Task directions
Look in the material below for the line holding "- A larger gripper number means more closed". Set it down exactly, with each later line up to and including the line holding "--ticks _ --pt".

Available records

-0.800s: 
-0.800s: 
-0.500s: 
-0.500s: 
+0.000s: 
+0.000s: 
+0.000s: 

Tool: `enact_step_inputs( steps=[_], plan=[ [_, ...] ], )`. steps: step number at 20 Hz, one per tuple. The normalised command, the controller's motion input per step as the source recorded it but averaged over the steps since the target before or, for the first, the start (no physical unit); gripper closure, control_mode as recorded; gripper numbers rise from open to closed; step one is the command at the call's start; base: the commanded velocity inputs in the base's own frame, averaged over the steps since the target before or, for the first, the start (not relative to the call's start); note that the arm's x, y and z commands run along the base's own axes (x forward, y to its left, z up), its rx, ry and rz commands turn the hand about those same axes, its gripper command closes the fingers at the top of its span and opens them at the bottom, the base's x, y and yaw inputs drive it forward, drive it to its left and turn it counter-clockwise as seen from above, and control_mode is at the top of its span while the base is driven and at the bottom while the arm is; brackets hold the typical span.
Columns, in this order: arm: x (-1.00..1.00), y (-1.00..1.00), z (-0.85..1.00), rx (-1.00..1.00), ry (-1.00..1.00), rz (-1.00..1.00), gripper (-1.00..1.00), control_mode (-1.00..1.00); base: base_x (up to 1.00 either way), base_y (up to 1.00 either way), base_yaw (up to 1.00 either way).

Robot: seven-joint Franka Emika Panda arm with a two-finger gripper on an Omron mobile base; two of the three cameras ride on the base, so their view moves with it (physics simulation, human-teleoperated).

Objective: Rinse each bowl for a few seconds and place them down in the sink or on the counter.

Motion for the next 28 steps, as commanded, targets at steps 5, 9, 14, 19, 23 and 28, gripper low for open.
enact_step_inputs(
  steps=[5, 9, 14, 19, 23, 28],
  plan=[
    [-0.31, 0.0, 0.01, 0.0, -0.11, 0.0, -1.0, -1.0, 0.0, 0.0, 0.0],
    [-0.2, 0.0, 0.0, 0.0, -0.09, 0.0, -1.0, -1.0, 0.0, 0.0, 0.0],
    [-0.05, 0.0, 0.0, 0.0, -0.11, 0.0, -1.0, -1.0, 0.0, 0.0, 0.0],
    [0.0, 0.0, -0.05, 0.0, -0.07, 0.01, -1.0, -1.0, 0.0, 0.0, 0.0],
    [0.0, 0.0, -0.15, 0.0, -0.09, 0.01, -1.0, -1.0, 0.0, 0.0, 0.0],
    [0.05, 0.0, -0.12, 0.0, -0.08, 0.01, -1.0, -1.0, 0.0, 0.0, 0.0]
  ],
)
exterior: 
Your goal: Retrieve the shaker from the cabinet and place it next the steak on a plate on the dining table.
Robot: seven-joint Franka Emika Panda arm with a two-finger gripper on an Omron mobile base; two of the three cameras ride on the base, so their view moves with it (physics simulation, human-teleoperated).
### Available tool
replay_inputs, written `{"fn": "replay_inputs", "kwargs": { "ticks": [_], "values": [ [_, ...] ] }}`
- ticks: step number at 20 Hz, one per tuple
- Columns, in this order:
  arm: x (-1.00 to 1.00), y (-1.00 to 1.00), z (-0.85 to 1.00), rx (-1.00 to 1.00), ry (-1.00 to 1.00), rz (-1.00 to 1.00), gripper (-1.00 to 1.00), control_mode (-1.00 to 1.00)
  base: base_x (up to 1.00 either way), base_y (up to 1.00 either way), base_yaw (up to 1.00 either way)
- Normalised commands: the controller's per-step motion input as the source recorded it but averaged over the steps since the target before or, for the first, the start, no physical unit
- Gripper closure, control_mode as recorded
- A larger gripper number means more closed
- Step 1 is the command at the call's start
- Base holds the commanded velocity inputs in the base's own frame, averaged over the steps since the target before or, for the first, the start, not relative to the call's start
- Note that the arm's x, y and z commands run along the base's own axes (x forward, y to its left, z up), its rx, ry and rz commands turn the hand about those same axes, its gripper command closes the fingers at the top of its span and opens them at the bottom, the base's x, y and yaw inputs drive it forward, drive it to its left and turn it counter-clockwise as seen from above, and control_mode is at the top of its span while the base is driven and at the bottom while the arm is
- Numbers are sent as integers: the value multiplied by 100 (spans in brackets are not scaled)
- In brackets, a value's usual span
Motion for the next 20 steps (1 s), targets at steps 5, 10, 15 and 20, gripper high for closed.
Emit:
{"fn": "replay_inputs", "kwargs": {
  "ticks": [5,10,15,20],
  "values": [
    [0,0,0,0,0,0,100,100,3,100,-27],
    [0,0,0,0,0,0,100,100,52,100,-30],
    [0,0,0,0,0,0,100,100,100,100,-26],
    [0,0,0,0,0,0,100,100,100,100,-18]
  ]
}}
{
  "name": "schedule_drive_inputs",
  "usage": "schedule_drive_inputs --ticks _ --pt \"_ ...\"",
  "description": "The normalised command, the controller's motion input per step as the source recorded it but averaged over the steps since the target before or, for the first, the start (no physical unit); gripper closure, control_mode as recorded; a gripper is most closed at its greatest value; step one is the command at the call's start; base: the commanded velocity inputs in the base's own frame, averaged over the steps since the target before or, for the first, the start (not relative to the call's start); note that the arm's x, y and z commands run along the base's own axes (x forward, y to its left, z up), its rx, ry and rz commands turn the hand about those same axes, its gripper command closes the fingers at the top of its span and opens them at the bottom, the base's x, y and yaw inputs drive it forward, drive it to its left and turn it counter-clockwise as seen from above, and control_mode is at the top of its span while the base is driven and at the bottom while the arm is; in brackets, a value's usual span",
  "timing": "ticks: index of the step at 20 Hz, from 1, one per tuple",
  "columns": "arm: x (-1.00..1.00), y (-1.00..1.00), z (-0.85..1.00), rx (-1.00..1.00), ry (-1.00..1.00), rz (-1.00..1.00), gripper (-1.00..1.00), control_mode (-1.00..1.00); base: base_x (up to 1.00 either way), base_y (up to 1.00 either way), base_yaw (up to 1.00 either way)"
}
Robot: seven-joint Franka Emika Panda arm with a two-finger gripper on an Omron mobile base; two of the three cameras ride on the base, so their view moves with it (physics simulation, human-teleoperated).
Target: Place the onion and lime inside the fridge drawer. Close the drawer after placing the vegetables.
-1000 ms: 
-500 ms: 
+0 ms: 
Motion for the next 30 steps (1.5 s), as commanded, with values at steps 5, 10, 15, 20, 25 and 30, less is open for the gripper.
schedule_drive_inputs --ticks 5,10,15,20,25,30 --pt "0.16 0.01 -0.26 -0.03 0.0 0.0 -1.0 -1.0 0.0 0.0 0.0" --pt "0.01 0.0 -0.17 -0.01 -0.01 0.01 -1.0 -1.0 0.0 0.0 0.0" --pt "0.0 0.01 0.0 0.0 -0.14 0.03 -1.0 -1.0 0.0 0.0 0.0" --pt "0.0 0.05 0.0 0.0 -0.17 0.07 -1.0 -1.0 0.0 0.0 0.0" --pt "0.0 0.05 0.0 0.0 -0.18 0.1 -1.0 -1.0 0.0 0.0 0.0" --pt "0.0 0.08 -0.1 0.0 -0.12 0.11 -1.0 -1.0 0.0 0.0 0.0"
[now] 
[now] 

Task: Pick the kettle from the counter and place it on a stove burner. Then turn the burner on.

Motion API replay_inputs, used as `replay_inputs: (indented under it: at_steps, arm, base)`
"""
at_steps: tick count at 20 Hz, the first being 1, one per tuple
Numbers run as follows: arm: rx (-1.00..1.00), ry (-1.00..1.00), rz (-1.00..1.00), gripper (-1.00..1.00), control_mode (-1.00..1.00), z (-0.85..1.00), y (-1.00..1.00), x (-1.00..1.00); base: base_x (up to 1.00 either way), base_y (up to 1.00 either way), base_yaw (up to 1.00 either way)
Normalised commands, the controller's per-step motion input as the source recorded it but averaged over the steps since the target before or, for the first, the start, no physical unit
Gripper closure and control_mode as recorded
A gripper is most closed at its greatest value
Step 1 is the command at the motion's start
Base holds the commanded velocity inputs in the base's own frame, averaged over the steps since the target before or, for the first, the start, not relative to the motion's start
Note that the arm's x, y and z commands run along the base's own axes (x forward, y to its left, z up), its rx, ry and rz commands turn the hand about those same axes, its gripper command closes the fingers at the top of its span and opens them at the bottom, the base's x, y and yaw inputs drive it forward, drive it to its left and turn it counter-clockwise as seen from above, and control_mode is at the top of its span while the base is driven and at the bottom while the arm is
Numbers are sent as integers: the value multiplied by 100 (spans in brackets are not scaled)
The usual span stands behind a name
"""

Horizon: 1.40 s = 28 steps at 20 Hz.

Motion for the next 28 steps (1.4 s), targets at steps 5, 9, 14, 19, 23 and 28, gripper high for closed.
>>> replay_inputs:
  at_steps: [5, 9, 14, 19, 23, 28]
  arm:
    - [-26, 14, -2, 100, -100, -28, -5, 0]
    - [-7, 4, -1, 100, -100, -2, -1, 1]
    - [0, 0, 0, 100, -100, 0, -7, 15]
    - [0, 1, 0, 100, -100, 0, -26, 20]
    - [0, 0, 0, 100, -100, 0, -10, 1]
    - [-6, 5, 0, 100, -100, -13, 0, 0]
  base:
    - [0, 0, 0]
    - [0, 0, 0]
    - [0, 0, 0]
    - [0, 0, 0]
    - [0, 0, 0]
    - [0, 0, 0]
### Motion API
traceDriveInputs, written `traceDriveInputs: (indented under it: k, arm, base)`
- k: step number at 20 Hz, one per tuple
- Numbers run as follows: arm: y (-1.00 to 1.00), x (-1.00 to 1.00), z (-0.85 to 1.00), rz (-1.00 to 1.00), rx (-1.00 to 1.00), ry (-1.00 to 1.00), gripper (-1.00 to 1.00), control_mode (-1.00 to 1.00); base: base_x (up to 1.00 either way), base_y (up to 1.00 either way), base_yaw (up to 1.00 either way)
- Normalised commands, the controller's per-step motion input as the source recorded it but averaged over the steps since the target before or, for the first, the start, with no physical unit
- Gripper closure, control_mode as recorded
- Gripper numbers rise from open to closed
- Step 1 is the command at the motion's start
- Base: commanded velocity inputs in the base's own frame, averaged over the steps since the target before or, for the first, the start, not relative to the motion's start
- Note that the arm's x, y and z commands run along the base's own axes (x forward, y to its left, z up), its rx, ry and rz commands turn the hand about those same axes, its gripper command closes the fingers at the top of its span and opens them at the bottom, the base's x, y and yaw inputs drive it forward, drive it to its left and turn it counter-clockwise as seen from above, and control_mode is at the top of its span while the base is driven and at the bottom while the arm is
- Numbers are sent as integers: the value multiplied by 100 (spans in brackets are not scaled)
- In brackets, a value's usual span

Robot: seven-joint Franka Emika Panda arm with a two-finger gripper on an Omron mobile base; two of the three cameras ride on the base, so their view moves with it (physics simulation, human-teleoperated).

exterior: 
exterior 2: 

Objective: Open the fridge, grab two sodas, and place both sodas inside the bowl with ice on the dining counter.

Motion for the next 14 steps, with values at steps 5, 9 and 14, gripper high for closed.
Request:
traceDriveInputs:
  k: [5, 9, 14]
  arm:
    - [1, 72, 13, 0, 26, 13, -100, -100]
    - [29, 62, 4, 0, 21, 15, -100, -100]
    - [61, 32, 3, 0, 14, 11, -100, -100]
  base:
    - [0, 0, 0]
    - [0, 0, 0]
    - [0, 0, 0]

Result of this task
- A larger gripper number means more closed
- Step 1 is the command at the call's start
- Base holds the commanded velocity inputs in the base's own frame, averaged over the steps since the target before or, for the first, the start, not relative to the call's start
- Note that the arm's x, y and z commands run along the base's own axes (x forward, y to its left, z up), its rx, ry and rz commands turn the hand about those same axes, its gripper command closes the fingers at the top of its span and opens them at the bottom, the base's x, y and yaw inputs drive it forward, drive it to its left and turn it counter-clockwise as seen from above, and control_mode is at the top of its span while the base is driven and at the bottom while the arm is
- Numbers are sent as integers: the value multiplied by 100 (spans in brackets are not scaled)
- In brackets, a value's usual span
Motion for the next 20 steps (1 s), targets at steps 5, 10, 15 and 20, gripper high for closed.
Emit:
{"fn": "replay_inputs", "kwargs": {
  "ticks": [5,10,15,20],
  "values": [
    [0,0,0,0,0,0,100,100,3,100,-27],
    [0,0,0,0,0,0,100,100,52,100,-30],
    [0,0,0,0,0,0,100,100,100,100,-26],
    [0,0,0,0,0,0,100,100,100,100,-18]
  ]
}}
{
  "name": "schedule_drive_inputs",
  "usage": "schedule_drive_inputs --ticks _ --pt \"_ ...\"",

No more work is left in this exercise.